▶ **What to produce**
Your job with the data below is to output exactly the lines from the one holding "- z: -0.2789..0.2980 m" down to the one holding "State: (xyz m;", both included, and no others.

%%

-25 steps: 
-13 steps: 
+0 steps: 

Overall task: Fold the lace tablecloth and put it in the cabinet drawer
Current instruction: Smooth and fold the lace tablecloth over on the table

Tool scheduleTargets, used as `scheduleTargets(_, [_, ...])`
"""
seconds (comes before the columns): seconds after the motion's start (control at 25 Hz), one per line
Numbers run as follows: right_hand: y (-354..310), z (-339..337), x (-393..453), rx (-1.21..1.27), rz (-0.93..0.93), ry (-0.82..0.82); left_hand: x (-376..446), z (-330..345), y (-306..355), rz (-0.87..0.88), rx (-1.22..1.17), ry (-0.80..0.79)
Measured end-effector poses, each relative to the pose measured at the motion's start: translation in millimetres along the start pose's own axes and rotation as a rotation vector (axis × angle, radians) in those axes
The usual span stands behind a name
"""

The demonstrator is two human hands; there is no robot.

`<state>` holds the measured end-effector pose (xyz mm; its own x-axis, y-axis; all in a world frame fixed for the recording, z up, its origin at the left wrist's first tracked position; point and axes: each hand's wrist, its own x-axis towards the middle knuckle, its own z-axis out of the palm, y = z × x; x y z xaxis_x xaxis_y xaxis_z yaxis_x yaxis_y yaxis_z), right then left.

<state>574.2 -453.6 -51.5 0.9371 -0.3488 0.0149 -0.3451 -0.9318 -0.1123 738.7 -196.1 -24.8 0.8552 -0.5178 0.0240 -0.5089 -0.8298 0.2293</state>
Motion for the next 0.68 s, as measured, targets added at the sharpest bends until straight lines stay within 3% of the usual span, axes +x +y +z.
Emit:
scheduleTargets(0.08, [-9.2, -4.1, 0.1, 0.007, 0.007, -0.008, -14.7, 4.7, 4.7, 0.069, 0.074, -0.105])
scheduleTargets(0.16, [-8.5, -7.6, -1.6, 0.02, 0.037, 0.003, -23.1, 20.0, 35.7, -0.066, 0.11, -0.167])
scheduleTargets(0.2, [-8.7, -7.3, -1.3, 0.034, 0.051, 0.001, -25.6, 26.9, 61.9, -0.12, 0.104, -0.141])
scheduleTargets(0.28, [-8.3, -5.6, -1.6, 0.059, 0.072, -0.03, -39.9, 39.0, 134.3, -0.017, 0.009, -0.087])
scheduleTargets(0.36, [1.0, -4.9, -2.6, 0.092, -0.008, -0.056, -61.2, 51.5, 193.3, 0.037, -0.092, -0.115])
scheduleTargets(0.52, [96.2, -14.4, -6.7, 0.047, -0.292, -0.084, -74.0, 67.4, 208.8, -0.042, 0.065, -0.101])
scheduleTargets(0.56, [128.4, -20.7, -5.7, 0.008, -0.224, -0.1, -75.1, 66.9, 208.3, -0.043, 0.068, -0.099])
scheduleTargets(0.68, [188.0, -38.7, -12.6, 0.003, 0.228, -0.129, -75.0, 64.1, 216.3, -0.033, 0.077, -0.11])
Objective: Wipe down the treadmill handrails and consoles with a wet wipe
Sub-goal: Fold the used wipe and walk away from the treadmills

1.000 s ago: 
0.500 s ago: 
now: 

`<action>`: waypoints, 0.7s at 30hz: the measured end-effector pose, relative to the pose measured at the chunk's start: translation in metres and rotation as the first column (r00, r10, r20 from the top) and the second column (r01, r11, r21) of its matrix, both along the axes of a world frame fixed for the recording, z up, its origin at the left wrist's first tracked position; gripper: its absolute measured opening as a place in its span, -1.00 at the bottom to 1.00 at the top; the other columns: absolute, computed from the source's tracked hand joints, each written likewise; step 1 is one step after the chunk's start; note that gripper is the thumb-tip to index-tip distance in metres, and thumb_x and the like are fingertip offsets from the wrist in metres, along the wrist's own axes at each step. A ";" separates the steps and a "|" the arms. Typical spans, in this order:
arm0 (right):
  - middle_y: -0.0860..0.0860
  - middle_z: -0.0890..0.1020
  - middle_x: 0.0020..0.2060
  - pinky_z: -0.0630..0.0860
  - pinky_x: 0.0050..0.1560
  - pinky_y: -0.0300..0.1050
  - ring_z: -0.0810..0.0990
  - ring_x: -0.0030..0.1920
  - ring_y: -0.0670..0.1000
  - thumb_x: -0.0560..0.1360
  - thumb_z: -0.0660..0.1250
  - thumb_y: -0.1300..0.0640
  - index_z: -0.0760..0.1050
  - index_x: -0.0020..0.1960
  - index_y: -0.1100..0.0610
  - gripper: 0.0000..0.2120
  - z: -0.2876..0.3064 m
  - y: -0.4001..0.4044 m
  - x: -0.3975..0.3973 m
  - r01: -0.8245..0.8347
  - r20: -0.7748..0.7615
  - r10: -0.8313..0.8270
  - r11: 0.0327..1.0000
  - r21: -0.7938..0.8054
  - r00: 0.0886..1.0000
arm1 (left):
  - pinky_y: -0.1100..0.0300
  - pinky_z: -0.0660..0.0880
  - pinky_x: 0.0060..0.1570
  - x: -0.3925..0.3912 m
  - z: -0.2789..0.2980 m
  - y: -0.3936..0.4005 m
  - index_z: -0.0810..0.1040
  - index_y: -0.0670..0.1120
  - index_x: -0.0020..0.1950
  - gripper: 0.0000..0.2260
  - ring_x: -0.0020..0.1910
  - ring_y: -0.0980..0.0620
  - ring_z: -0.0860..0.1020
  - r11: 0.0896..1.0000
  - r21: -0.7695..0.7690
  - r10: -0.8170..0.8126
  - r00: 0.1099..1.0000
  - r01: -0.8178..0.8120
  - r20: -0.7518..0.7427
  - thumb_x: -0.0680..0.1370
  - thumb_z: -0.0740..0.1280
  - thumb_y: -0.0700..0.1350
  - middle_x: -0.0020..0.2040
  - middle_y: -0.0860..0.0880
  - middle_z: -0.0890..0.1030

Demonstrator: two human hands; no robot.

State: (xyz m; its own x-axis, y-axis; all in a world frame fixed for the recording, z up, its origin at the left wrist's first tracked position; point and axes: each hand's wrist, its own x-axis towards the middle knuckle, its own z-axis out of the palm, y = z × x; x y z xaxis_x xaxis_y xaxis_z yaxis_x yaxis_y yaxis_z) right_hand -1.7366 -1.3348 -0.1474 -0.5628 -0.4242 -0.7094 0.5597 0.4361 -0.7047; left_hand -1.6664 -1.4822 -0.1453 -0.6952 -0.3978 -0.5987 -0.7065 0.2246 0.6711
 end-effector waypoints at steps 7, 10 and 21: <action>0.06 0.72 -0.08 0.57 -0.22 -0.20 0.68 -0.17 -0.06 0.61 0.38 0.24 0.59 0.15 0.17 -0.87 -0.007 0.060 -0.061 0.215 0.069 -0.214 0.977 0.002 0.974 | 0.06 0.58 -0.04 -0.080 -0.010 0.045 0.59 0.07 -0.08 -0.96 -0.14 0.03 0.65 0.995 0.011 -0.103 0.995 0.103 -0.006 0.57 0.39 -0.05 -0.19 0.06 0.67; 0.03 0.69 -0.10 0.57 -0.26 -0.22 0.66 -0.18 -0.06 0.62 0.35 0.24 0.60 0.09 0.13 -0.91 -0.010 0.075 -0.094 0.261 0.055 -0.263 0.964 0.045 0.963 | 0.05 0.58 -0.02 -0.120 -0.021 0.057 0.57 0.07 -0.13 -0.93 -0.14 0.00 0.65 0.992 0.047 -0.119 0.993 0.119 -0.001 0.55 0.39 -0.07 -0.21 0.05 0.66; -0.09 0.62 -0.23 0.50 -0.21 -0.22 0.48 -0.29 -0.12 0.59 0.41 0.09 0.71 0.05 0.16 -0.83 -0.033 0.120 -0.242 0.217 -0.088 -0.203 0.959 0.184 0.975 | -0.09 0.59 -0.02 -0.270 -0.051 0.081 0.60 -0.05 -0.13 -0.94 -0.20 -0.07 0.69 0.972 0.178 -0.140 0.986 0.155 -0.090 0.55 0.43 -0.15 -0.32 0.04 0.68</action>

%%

▶ **Task solution**
  - z: -0.2789..0.2980 m
  - y: -0.3936..0.4005 m
  - index_z: -0.0810..0.1040
  - index_y: -0.0670..0.1120
  - index_x: -0.0020..0.1950
  - gripper: 0.0000..0.2260
  - ring_x: -0.0020..0.1910
  - ring_y: -0.0980..0.0620
  - ring_z: -0.0860..0.1020
  - r11: 0.0896..1.0000
  - r21: -0.7695..0.7690
  - r10: -0.8170..0.8126
  - r00: 0.1099..1.0000
  - r01: -0.8178..0.8120
  - r20: -0.7518..0.7427
  - thumb_x: -0.0680..0.1370
  - thumb_z: -0.0740..0.1280
  - thumb_y: -0.0700..0.1350
  - middle_x: -0.0020..0.2040
  - middle_y: -0.0860..0.0880
  - middle_z: -0.0890..0.1030

Demonstrator: two human hands; no robot.

State: (xyz m; its own x-axis, y-axis; all in a world frame fixed for the recording, z up, its origin at the left wrist's first tracked position; point and axes: each hand's wrist, its own x-axis towards the middle knuckle, its own z-axis out of the palm, y = z × x; x y z xaxis_x xaxis_y xaxis_z yaxis_x yaxis_y yaxis_z) right_hand -1.7366 -1.3348 -0.1474 -0.5628 -0.4242 -0.7094 0.5597 0.4361 -0.7047; left_hand -1.6664 -1.4822 -0.1453 -0.6952 -0.3978 -0.5987 -0.7065 0.2246 0.6711

No other output belongs to this answer.